The initials VDB are well known to collectors of the Lincoln penny, the obverse (front surface) of which reflects the longest-running design in the history of US coinage. In 1909, in its first coinage, VDB appears in embossed format at the bottom of the coin’s reverse, in honor of its designer, Victor David Brenner. The initial San Francisco Mint coin, the 1909-S VDB, remains a sought-after rarity; most collectors never fill the open-mouthed, empty “1909-S VDB” hole in their penny albums.

Despite a tradition of artists’ signing their names or initials in coinage, controversy arising from the prominence of the VDB initials resulted in their removal that same year. Tucked into the left lowermost ridge of the bust of Abraham Lincoln, Brenner’s initials were restored to the obverse of Lincoln pennies coined since 1918. Discernable by magnification, the inconspicuous placement of Brenner’s signature imitates that of a Sicilian engraver, Euainetos, whose work Brenner described as having an “extraordinary decorative sense woven into every line, giving to the empty spaces as much charm as to the modeled surfaces.”

Brenner, born Viktoras Baranauskas in Lithuania in 1871, immigrated to the United States in 1890, bringing with him stone-cutting skills that he had learned from his father. Employed as an engraver in New York City, he took evening classes first at Cooper Union, then at the National Academy School and the Art Students League of New York. In 1898, he began to study metal sculpting in Paris under Louis-Oscar Roty and Alexandre Charpentier and became acquainted with Auguste Rodin. Roty taught Brenner the lost wax method of casting to make medals. Brenner’s work subsequently won high honors at the Paris Exhibition (1900), Pan American Exposition in Buffalo (1901), and St. Louis International Exposition (1904).

After returning to New York City in 1906, Brenner produced a medal, plaquettes, and a bas-relief for the 1909 centenary of Lincoln’s birth.
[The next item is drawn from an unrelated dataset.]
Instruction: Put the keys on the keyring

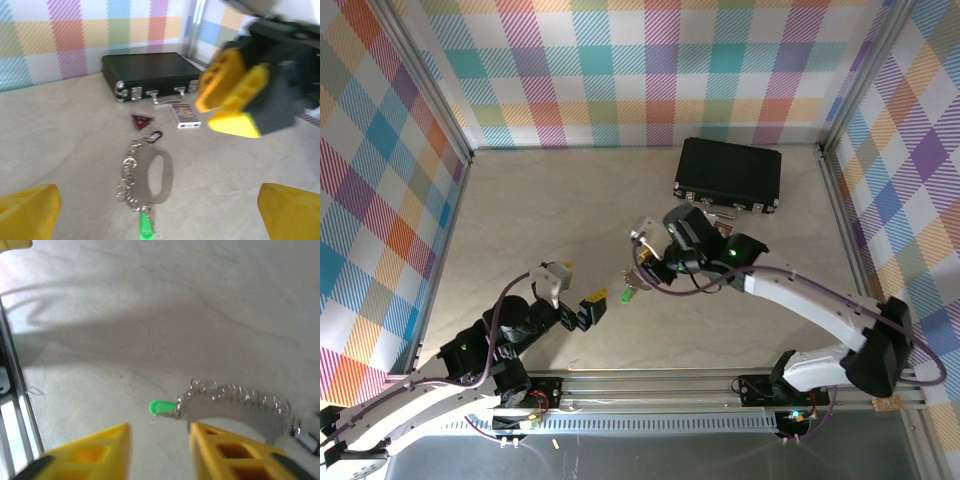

US President Theodore Roosevelt saw examples of those works while posing for Brenner during the making of a Panama Canal service medal, and Brenner gained two more commissions as a result. The first commission was to design a penny featuring Lincoln, a radical departure from tradition—heretofore, no president had appeared on US coins intended for widespread circulation. The second commission was to design a medal for the Sixth International Congress on Tuberculosis, to be held in Washington, DC, in 1908. Roosevelt, who was invited to preside over this Congress, wrote: “The importance of the crusade against tuberculosis… cannot be overestimated when it is realized that tuberculosis costs our county two hundred thousand lives per year, and the entire world over a million lives per year, besides constituting a most serious handicap to material progress, prosperity, and happiness, and being an enormous expense to society, most often to those in walks of life where the burden is least bearable.”

The National Association for the Study and Prevention of Tuberculosis (founded by Edward Trudeau in 1904 and now known as the American Lung Association) planned the Congress. Honorary presidents of the Congress included Trudeau and Robert Koch, one of the fathers of modern microbiology, who had described the causative agent of tuberculosis (TB) 25 years earlier. Many legendary figures in the United States and foreign medical communities participated, including William Welch (whose image was subsequently immortalized on a Brenner plaque at Johns Hopkins University), Hermann Biggs, William Osler, Arnold Klebs, and Charles Mayo. Albert Calmette also discussed the success that he, together with Camille Guérin, had achieved in immunizing cattle against TB by using an attenuated strain of Mycobacterium bovis. The relatively recent breakthroughs of Koch and of Calmette and Guérin offered hope that science would soon defeat TB.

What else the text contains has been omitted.